Brian R.Y. Huang

prof_pic.jpg

I’m a machine learning engineer and researcher interested in making frontier AI systems more robust and reliable and in helping disseminate their benefits in an equitable and empowering way.

At MIT, I was fortunate to conduct research on adversarial robustness of deep learning models, advised by Hadi Salman and Aleksander Mądry. I’ve previously worked in finance, robotics, and AI safety research.

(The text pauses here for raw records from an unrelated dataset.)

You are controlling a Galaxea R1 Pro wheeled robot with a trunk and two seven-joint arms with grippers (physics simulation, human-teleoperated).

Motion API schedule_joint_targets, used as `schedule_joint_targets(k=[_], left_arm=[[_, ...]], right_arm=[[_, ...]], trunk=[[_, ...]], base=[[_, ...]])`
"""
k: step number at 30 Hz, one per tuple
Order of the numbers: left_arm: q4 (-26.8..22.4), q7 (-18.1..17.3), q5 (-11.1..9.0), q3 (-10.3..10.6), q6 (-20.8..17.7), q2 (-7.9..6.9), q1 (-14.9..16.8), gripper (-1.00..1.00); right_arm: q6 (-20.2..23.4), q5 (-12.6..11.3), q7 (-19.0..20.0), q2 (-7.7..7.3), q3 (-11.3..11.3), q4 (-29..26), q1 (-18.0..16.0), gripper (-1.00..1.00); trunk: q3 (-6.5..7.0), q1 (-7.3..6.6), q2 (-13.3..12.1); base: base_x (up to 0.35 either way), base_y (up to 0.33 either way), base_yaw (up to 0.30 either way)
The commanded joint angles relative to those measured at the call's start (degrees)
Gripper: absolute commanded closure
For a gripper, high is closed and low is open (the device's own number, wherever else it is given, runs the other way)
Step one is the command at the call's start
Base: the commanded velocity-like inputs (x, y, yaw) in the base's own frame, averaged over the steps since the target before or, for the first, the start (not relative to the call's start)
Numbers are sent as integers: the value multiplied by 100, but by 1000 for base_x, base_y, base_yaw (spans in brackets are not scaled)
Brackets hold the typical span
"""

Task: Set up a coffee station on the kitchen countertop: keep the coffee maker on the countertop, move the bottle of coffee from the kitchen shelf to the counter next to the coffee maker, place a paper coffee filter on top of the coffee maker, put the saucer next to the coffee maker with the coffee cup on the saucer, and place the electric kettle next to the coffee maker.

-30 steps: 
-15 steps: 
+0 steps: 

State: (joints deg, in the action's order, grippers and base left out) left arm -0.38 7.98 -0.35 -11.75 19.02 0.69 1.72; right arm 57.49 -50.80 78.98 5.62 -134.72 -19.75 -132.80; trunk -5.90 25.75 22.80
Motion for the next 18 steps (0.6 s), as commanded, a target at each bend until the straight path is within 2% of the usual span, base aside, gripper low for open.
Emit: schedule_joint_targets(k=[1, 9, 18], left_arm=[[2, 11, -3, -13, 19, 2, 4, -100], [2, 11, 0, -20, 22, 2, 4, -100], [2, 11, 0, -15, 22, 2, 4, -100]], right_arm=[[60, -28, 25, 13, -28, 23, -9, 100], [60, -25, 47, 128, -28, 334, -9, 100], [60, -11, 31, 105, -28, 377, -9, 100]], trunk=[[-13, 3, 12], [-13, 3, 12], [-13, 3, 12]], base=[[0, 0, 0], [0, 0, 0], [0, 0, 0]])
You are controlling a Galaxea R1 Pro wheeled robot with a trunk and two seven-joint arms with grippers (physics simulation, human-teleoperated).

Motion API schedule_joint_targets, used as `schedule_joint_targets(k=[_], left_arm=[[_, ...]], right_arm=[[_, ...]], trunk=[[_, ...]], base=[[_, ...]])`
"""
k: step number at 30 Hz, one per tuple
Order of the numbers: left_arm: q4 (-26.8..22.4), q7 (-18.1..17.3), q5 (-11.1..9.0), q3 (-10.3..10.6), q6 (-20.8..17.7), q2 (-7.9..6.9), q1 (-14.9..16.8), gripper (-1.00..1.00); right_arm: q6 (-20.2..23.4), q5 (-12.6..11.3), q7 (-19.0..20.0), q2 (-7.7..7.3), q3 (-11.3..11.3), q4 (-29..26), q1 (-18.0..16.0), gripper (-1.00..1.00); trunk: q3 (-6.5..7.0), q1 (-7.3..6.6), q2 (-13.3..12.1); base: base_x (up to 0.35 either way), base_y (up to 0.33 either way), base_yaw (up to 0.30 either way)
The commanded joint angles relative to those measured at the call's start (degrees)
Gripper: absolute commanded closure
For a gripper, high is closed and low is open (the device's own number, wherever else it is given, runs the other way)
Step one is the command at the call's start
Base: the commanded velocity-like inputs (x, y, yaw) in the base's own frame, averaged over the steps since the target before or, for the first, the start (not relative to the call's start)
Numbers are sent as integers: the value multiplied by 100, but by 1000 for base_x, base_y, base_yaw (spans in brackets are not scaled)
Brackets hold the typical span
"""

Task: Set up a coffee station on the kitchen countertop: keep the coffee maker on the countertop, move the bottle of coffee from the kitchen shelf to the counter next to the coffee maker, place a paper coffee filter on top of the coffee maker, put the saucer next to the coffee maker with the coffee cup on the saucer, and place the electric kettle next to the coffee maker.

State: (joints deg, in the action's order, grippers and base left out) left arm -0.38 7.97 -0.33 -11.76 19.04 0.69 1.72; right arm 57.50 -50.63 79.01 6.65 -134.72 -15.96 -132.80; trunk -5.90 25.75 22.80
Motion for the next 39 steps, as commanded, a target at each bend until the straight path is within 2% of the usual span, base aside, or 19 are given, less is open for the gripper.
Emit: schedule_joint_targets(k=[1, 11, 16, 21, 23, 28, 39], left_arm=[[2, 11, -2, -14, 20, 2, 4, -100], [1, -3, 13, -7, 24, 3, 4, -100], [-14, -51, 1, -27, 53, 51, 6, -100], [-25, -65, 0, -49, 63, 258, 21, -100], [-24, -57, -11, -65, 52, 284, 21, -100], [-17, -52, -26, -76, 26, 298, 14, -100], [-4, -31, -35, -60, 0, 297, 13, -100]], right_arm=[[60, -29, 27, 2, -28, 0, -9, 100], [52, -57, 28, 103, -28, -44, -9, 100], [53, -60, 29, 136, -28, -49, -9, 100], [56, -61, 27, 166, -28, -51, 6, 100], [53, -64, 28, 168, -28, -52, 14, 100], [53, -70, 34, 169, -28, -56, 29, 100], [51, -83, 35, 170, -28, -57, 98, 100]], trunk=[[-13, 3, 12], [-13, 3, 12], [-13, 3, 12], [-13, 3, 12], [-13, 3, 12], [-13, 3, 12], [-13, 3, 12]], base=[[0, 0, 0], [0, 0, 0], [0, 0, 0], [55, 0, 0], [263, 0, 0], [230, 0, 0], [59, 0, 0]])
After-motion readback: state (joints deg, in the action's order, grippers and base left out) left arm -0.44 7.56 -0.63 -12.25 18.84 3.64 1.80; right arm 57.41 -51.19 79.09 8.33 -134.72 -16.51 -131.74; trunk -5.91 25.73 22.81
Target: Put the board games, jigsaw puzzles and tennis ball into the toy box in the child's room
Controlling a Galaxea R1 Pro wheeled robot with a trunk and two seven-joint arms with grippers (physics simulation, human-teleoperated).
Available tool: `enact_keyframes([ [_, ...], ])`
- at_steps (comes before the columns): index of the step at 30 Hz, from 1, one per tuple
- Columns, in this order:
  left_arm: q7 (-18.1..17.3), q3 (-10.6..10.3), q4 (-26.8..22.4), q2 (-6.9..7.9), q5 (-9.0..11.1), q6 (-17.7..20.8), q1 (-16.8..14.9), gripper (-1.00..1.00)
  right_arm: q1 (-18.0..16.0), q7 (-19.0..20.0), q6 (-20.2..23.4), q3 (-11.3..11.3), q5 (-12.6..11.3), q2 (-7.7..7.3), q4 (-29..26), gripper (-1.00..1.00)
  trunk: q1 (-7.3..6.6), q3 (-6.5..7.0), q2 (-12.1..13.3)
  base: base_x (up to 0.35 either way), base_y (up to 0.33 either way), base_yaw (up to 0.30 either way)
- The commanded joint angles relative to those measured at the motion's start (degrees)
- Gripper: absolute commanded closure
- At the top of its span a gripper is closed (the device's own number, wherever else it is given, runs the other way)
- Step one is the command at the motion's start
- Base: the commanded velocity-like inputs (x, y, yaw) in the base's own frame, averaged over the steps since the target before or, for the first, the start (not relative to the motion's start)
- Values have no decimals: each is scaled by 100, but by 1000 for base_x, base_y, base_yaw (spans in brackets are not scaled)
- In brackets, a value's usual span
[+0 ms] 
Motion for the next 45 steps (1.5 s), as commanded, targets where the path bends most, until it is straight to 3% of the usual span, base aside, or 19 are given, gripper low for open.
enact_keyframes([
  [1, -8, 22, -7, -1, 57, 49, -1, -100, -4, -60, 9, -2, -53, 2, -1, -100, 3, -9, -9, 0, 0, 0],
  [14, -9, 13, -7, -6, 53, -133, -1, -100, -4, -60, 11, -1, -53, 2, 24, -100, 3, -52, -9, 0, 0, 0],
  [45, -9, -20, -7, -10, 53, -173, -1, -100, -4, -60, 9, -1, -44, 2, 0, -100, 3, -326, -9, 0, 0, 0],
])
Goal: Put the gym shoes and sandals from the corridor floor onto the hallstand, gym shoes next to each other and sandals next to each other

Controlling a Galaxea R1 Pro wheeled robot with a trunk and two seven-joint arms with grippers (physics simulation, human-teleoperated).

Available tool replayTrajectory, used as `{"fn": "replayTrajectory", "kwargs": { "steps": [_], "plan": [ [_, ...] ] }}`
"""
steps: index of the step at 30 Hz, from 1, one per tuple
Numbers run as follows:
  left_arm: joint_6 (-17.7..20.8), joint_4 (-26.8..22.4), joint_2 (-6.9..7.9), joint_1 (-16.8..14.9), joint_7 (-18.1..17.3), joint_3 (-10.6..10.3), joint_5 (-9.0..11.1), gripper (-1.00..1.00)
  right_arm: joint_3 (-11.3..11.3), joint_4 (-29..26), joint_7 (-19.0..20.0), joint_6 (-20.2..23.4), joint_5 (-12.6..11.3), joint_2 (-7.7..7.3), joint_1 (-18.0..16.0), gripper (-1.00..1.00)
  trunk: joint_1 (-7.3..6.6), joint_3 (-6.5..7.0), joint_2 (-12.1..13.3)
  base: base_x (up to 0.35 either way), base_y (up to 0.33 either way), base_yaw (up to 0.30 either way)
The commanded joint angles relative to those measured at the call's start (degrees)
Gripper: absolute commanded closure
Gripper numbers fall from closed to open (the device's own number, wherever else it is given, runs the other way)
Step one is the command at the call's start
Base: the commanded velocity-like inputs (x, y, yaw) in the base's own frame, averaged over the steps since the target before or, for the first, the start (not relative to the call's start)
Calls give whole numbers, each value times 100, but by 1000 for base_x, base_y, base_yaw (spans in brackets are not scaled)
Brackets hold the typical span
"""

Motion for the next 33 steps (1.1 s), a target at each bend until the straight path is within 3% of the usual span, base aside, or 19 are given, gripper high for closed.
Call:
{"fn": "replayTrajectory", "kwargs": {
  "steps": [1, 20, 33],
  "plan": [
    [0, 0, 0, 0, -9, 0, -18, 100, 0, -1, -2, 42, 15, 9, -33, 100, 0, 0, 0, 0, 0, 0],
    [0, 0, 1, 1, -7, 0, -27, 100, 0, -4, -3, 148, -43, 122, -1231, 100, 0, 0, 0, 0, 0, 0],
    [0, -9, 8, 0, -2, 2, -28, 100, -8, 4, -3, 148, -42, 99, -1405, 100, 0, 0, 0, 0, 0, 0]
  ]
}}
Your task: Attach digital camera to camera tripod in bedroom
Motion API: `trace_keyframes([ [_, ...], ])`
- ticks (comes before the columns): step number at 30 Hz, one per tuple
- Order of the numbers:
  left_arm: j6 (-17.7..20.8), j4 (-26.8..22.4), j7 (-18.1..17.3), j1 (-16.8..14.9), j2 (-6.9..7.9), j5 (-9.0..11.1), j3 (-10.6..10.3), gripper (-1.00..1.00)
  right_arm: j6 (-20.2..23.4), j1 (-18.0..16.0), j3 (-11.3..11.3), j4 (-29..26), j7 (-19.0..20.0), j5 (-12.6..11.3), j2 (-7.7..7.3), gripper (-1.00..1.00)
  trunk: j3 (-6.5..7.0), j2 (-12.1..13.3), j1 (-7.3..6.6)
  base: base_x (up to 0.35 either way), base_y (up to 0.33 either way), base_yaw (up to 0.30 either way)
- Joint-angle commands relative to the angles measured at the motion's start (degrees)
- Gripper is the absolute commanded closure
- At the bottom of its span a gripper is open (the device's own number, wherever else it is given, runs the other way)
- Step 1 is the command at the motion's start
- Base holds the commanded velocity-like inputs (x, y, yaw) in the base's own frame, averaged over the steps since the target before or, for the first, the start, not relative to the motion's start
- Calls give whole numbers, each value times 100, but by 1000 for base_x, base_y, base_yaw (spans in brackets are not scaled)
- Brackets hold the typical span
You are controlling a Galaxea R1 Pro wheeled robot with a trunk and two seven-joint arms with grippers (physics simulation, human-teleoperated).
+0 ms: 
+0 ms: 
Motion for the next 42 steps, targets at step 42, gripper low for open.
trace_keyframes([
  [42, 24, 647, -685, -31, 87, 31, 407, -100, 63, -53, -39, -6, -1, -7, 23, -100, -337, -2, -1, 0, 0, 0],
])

I currently work on RL and post-training for code at Google DeepMind.

selected works

  1. Endless Jailbreaks with Bijection Learning
    Brian RY Huang, and Maximilian Li
    ICLR, 2025
    We devise a "bijection attack," an encoding scheme taught to a language model in-context which bypasses model alignment and comprises a highly effective jailbreak. We differentially modulate the complexity of our bijection scheme across different models and derive a quadratic scaling law, finding that, curiously, our bijection attack is stronger on higher-capability models.
  2. learnedarch.png
    Adversarial Learned Soups: Neural Network Averaging for Joint Clean and Robust Performance
    Brian RY Huang
    Master’s Thesis, 2023
    Supervised by Hadi Salman and Aleksander Mądry.
    We introduce weight-space interpolation methods to the adversarial robustness regime, devising a wrapper architecture to optimize the interpolation coefficients of a "model soup" via adversarial training. Varying the intensity of adversarial training (perturbation distance, TRADES weightings, etc.) leads to a smooth tradeoff between the resulting clean and robust accuracy of the interpolated model.
  3. Does It Know?: Probing and Benchmarking Uncertainty in Language Model Latent Beliefs
    Brian RY Huang, and Joe Kwon
    ATTRIB Workshop @ NeurIPS, 2023
    We extend the recent work of Contrast-Consistent Search by Burns et al., 2023, to detect uncertainty in the factual beliefs of language models. We create a toy dataset of timestamped news factoids as a true/false/uncertain classification benchmark for LLMs with a known training cutoff date.
  4. On Sufficient Conditions for Trapped Surfaces in Spherically Symmetric Spacetimes
    Brian RY Huang
    presented at Siemens Competition, 2017
    Some differential geometry / general relativity research on black hole formation that I was fortunate to conduct during high school!